### WORK ORDER
Check each line of the material below for "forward", then copy the ones that contain it.
»»
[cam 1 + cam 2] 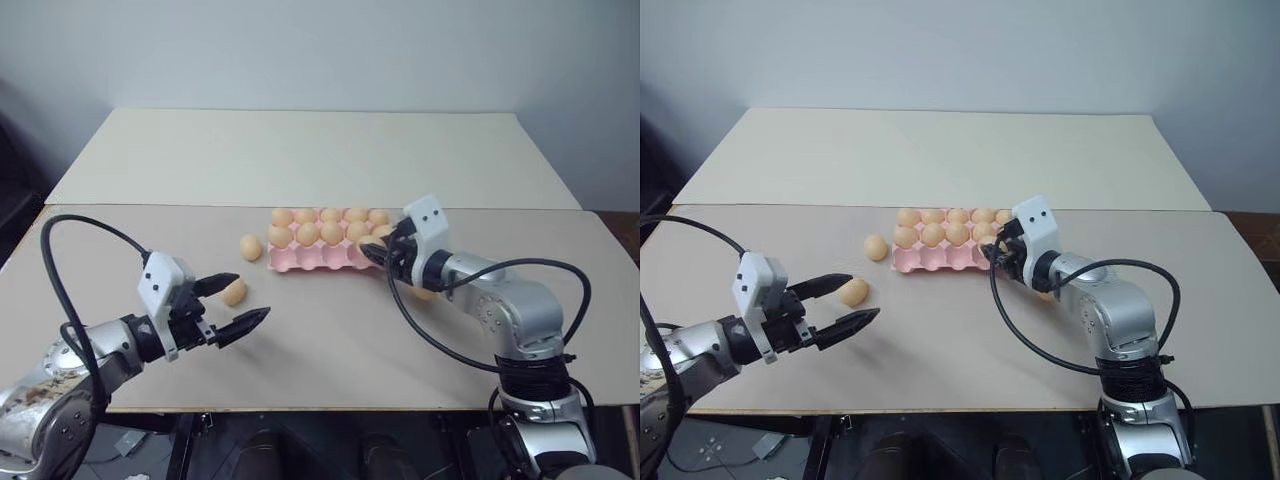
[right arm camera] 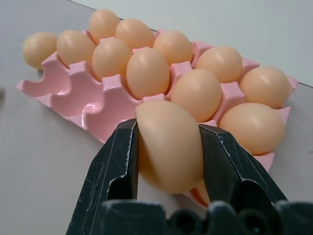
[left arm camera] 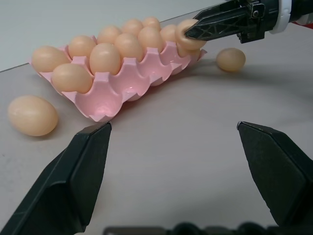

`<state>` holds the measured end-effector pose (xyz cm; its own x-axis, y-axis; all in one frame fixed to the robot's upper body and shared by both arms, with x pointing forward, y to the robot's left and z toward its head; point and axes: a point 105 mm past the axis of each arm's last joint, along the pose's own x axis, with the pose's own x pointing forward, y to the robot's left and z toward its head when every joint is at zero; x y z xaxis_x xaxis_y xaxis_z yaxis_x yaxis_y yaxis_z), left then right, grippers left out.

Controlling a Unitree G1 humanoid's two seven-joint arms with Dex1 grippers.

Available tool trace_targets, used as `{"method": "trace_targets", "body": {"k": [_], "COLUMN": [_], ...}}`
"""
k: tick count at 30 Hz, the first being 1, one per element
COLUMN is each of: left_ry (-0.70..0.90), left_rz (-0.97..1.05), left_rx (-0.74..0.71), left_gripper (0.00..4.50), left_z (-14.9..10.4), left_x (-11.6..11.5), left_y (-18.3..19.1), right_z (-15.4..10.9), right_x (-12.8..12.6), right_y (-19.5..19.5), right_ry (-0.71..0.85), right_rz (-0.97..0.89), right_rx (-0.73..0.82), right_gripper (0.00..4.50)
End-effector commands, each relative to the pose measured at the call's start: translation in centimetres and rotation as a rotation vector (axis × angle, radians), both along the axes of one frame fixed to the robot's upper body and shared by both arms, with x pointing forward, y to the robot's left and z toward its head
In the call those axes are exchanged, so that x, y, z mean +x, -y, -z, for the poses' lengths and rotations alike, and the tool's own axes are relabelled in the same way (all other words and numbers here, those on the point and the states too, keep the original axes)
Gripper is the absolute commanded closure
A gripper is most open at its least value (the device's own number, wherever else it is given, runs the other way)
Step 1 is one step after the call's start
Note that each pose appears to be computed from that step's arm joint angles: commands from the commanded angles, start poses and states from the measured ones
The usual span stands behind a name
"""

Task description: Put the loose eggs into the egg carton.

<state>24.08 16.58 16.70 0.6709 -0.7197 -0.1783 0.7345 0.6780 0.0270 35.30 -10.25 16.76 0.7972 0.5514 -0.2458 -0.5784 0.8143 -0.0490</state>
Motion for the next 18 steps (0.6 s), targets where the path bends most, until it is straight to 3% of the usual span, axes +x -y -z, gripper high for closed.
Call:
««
### RESPONSE AREA
`<state>` holds the measured end-effector pose (xyz cm; its own x-axis, y-axis; all in one frame fixed to the robot's upper body and shared by both arms, with x pointing forward, y to the robot's left and z toward its head; point and axes: a point 105 mm past the axis of each arm's last joint, along the pose's own x axis, with the pose's own x pointing forward, y to the robot's left and z toward its head when every joint is at zero; x y z xaxis_x xaxis_y xaxis_z yaxis_x yaxis_y yaxis_z), left then right, grippers left out.
End-effector commands, each relative to the pose measured at the call's start: translation in centimetres and rotation as a rotation vector (axis × angle, radians), both along the axes of one frame fixed to the robot's upper body and shared by both arms, with x pointing forward, y to the robot's left and z toward its head

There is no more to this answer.